See Serve's [Kubernetes production guide](serve-in-production-kubernetes) to learn how you can deploy your app with KubeRay.

By default, Serve can recover from certain failures, such as unhealthy actors. When [Serve runs on Kubernetes](serve-in-production-kubernetes) with [KubeRay], it can also recover from some cluster-level failures, such as dead workers or head nodes.

When a worker node fails, the actors running on it also fail. Serve detects that the actors have failed, and it attempts to respawn the actors on the remaining, healthy nodes. Meanwhile, KubeRay detects that the node itself has failed, so it attempts to restart the worker pod on another running node, and it also brings up a new healthy node to replace it. Once the node comes up, if the pod is still pending, it can be restarted on that node. Similarly, Serve can also respawn any pending actors on that node as well. The deployment replicas running on healthy nodes can continue serving traffic throughout the recovery period.

### Head node recovery: Ray GCS fault tolerance

:::{admonition} KubeRay Required
:class: caution, dropdown
You **must** deploy your Serve application with [KubeRay] to use this feature.

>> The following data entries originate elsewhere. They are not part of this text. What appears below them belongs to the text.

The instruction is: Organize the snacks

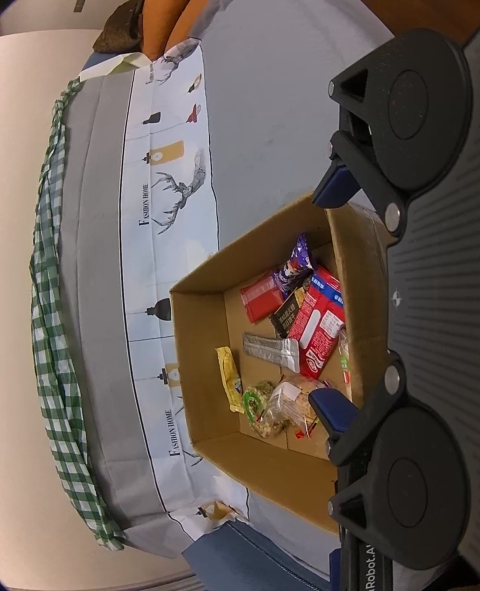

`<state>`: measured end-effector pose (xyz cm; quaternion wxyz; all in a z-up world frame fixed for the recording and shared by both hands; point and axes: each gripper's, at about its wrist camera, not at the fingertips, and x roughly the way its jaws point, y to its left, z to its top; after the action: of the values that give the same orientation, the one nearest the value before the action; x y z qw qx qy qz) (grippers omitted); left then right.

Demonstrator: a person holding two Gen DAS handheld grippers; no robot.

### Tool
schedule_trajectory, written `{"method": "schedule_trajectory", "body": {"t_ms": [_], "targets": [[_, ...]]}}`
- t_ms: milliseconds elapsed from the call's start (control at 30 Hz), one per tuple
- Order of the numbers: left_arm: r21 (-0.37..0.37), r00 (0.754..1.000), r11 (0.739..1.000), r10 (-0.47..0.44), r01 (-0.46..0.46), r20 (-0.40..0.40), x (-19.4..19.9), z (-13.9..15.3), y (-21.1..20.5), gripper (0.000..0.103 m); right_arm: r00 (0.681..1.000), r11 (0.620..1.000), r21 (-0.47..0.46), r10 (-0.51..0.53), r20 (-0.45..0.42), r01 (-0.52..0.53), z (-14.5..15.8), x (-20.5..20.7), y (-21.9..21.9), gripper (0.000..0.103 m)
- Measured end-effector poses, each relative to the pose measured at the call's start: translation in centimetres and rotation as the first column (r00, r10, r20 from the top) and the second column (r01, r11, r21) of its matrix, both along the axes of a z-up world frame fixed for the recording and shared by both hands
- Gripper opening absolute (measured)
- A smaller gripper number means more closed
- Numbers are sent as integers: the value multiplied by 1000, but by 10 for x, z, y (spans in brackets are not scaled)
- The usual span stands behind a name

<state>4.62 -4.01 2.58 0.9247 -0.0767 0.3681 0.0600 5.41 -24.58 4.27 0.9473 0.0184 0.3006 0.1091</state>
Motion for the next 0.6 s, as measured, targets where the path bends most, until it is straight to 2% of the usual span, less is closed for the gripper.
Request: {"method": "schedule_trajectory", "body": {"t_ms": [600], "targets": [[3,1000,1000,-4,4,7,-1,0,2,103,1000,1000,-19,7,6,-7,0,-1,4,102]]}}
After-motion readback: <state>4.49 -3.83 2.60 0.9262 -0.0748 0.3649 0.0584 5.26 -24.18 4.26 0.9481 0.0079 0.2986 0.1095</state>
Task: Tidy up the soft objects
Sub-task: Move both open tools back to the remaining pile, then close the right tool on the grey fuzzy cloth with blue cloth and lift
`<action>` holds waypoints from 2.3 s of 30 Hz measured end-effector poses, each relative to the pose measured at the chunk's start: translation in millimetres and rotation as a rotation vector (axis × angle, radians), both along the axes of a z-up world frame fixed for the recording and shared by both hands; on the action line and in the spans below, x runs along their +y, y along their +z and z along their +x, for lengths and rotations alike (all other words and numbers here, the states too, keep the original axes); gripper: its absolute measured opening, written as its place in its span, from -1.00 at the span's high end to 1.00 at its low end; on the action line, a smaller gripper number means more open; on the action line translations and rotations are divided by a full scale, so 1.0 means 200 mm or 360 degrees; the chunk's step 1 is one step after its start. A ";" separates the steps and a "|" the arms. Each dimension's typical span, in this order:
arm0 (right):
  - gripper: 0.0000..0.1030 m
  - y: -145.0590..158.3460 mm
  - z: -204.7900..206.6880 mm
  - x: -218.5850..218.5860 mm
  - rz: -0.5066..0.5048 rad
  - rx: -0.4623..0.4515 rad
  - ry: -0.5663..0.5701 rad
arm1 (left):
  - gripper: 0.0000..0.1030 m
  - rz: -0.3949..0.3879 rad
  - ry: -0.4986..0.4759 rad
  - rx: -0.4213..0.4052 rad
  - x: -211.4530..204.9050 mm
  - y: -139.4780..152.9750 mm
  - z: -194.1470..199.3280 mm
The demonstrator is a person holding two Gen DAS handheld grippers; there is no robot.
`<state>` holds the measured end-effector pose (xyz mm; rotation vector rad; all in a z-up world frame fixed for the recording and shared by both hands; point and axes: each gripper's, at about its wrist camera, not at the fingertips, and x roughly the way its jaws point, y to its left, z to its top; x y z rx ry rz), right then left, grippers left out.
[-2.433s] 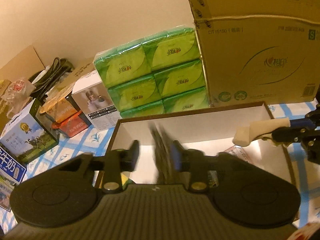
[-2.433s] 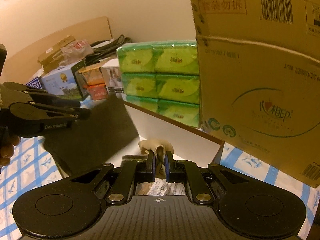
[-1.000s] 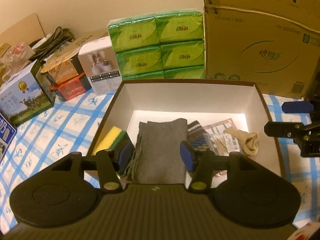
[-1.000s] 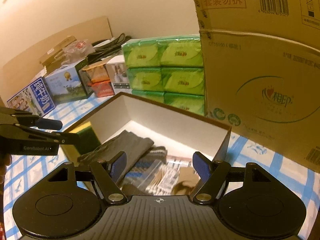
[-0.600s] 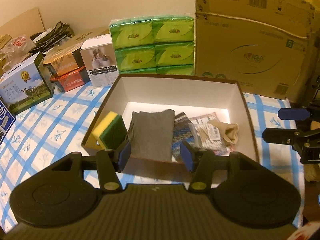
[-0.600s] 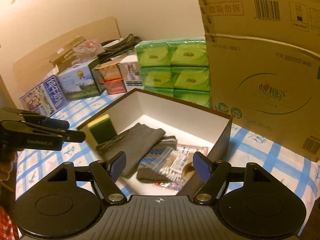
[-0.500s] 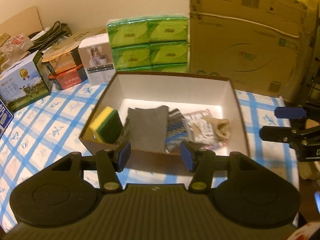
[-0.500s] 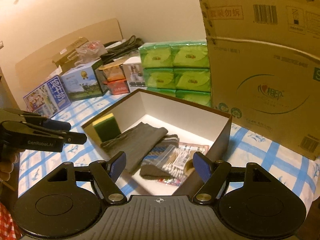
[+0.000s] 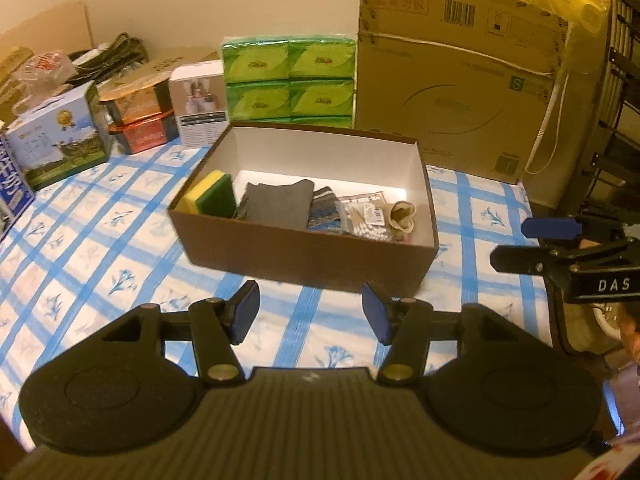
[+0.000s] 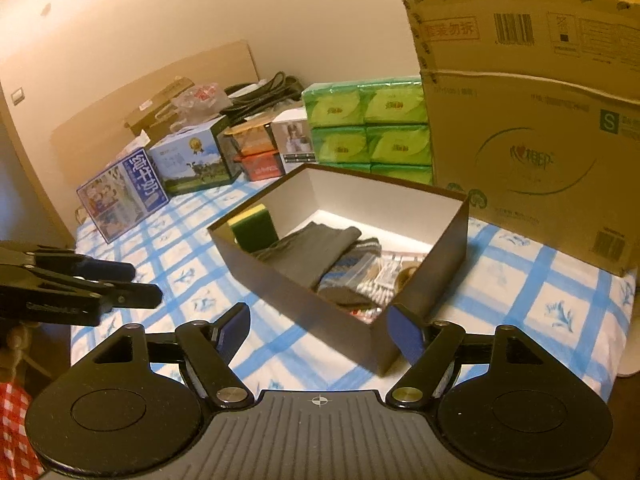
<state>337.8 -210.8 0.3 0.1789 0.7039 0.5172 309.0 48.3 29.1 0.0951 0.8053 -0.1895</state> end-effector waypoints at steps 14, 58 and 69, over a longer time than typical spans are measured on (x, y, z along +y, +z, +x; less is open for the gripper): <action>-0.48 -0.02 -0.32 0.06 -0.0031 0.0045 0.0098 | -0.09 -0.0036 0.0143 0.0019 0.09 -0.05 -0.36; -0.69 -0.54 -0.62 0.27 -0.0377 0.0321 0.0327 | -0.09 -0.0105 0.0406 0.0444 0.01 -0.62 -0.68; -0.71 -0.63 -0.54 0.31 -0.0420 0.0310 0.0326 | -0.09 -0.0119 0.0408 0.0492 0.00 -0.71 -0.61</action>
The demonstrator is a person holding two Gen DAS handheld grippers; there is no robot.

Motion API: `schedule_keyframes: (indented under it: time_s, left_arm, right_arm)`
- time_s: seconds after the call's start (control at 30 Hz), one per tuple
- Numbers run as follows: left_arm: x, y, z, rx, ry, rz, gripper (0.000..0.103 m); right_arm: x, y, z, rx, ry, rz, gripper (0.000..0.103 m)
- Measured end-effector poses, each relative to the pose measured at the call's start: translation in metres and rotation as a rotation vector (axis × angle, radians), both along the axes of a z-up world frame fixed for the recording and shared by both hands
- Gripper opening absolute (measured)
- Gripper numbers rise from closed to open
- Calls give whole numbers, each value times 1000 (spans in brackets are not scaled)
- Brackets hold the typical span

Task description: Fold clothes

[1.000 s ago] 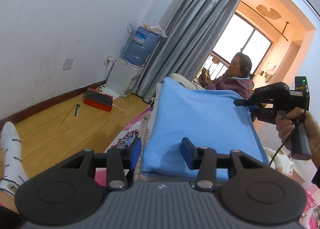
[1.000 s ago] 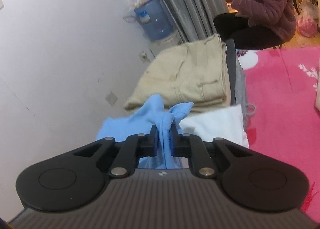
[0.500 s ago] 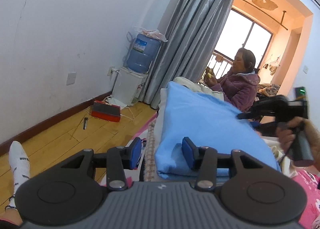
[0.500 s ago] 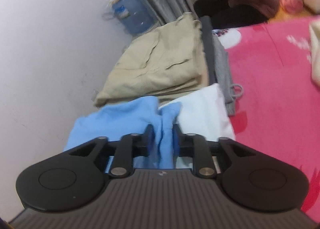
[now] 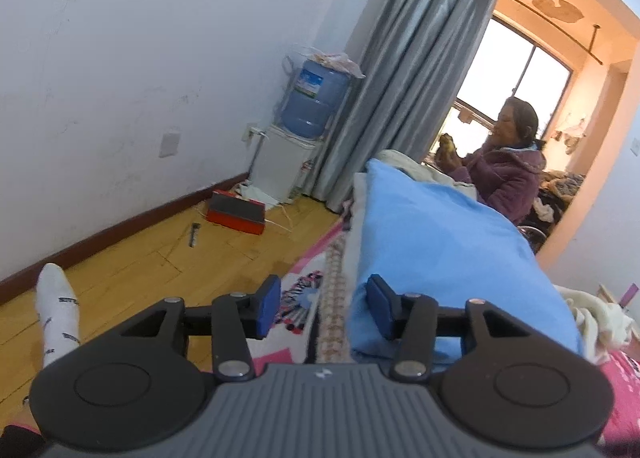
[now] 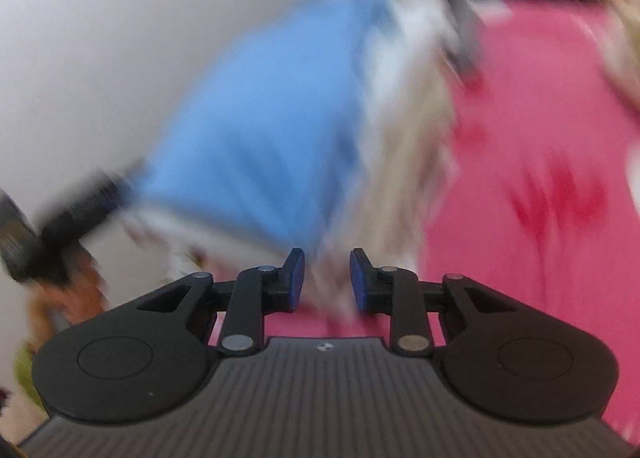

See Serve's [Kubernetes production guide](serve-in-production-kubernetes) to learn how you can deploy your app with KubeRay.

In this section, you'll learn how to add fault tolerance to Ray's Global Control Store (GCS), which allows your Serve application to serve traffic even when the head node crashes.

By default, the Ray head node is a single point of failure: if it crashes, the entire Ray cluster crashes and must be restarted. When running on Kubernetes, the `RayService` controller health-checks the Ray cluster and restarts it if this occurs, but this introduces some downtime.

In Ray 2.0, KubeRay added **experimental support** for [Global Control Store (GCS) fault tolerance](https://ray-project.github.io/kuberay/guidance/gcs-ft/#ray-gcs-fault-tolerancegcs-ft-experimental), preventing the Ray cluster from crashing if the head node goes down.
While the head node is recovering, Serve applications can still handle traffic via worker nodes but cannot be updated or recover from other failures (e.g. actors or worker nodes crashing).
Once the GCS is recovered, the cluster will return to normal behavior.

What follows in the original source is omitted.